Data entries>
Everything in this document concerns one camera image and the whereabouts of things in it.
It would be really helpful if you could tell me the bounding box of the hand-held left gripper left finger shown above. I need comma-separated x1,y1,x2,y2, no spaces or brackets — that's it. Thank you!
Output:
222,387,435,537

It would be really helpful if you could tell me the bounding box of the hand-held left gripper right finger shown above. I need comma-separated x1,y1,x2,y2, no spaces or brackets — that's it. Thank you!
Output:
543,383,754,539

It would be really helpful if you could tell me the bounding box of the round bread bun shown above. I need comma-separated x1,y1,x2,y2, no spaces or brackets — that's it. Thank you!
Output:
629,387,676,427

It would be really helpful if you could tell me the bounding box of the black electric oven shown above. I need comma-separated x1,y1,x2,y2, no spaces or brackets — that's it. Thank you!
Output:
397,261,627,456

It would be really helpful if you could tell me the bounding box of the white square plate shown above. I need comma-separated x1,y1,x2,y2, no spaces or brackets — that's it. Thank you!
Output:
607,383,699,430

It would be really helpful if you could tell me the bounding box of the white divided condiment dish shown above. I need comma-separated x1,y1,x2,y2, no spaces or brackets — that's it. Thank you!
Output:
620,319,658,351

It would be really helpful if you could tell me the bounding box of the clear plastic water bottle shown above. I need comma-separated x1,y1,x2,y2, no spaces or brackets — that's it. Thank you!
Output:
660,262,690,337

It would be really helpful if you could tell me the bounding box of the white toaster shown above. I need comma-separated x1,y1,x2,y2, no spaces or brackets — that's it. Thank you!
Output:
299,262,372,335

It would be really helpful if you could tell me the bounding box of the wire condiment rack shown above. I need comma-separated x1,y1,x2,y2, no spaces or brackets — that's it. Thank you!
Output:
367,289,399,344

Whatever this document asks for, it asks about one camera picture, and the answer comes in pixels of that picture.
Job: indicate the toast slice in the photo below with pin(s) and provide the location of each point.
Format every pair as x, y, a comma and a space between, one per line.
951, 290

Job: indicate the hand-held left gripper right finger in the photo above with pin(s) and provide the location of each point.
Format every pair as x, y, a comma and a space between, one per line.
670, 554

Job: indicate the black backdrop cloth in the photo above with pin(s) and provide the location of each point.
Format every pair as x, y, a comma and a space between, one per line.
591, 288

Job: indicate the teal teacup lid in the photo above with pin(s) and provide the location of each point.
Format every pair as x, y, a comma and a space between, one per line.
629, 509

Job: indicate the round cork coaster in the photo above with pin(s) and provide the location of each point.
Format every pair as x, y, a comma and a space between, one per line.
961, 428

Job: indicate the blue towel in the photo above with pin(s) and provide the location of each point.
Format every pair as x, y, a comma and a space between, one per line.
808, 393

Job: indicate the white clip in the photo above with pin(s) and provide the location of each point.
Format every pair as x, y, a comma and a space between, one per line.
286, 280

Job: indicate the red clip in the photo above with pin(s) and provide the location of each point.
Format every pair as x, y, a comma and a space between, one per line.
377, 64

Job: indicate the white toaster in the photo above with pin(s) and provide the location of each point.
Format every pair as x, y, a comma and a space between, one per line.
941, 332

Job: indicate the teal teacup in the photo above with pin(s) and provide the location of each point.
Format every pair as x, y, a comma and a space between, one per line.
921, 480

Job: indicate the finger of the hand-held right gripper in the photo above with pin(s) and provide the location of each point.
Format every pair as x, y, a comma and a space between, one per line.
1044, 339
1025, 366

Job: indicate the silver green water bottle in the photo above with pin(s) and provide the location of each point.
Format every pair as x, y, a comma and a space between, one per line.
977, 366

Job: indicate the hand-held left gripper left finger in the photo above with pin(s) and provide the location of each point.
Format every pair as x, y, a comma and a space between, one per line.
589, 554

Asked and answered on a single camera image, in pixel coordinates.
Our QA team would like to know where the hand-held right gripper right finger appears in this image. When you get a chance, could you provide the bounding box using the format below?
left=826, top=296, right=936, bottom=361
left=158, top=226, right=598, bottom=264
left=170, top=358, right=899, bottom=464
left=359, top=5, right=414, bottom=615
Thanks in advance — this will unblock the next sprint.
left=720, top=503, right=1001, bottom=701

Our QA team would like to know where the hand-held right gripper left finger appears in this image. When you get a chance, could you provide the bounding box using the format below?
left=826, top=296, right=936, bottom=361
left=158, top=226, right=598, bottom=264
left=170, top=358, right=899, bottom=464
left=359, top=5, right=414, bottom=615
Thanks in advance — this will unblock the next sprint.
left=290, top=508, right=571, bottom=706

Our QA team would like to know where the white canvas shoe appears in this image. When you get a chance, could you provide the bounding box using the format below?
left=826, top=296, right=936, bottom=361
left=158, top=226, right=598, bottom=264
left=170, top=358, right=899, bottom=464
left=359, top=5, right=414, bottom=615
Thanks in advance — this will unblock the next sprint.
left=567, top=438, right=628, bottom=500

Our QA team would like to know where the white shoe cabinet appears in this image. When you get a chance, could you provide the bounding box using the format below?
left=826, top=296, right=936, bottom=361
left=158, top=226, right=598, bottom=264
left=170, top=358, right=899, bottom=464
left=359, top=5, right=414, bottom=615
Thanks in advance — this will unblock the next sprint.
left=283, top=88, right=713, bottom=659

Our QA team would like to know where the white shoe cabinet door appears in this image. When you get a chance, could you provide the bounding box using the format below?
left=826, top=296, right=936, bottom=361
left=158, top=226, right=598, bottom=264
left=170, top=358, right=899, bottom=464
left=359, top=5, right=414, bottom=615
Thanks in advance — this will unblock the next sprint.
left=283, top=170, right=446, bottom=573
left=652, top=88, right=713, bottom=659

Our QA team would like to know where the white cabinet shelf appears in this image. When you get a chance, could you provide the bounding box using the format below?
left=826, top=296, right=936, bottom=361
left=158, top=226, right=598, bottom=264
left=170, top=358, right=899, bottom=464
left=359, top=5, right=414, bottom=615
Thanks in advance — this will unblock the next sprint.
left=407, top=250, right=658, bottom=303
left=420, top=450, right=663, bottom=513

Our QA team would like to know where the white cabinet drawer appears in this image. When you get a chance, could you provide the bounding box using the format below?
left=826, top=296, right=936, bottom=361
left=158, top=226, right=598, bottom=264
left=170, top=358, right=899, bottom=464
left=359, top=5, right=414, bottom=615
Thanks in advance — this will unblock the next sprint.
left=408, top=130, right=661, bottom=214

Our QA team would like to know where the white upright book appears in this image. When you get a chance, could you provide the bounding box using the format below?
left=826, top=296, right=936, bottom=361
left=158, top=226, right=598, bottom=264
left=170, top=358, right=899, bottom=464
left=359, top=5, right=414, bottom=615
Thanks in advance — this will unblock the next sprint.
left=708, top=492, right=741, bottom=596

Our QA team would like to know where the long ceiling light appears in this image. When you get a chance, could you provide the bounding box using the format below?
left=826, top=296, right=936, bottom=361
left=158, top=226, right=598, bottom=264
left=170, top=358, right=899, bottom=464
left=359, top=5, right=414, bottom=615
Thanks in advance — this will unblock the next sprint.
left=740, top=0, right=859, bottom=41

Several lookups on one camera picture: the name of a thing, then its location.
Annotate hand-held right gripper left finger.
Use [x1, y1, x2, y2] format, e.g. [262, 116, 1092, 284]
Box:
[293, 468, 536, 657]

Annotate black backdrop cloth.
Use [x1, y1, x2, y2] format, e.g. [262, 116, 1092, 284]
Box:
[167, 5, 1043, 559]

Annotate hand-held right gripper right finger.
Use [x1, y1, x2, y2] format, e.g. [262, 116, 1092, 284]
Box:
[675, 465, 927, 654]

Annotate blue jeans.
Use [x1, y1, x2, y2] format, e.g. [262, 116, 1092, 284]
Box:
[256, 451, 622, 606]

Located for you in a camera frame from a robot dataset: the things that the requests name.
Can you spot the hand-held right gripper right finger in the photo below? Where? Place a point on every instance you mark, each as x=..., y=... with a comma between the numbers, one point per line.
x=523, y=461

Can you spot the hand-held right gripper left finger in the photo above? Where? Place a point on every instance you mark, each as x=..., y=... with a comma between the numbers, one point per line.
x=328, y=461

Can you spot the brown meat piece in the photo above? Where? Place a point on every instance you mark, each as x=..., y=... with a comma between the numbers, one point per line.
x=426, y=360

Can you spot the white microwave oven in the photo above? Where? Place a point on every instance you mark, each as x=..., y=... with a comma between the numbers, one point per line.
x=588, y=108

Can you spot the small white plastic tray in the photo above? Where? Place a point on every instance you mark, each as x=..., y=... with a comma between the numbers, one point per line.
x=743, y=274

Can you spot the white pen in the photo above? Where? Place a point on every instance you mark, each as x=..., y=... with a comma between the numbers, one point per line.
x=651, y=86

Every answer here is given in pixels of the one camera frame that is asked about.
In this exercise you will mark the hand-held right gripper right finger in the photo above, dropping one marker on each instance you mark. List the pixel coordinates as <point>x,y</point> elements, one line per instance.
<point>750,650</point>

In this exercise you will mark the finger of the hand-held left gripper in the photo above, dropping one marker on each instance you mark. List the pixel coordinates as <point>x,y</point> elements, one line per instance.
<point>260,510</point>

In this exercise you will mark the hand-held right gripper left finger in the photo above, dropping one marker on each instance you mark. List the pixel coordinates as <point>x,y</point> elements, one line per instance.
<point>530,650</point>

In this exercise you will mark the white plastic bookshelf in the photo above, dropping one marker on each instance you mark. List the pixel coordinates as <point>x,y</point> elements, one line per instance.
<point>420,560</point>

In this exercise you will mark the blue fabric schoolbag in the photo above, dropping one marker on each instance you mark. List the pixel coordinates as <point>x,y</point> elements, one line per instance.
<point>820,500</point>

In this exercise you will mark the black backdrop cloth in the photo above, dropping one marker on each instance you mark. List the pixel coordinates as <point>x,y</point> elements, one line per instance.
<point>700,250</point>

Assignment>
Reproduce each line above that contains "blue".

Problem solution>
Job: indicate the blue towel in the photo above with pin(s) and provide the location of each point.
Annotate blue jeans.
In this exercise you will mark the blue fabric schoolbag in the photo above, dropping one marker on each instance you mark. List the pixel coordinates as <point>x,y</point> elements, one line per instance.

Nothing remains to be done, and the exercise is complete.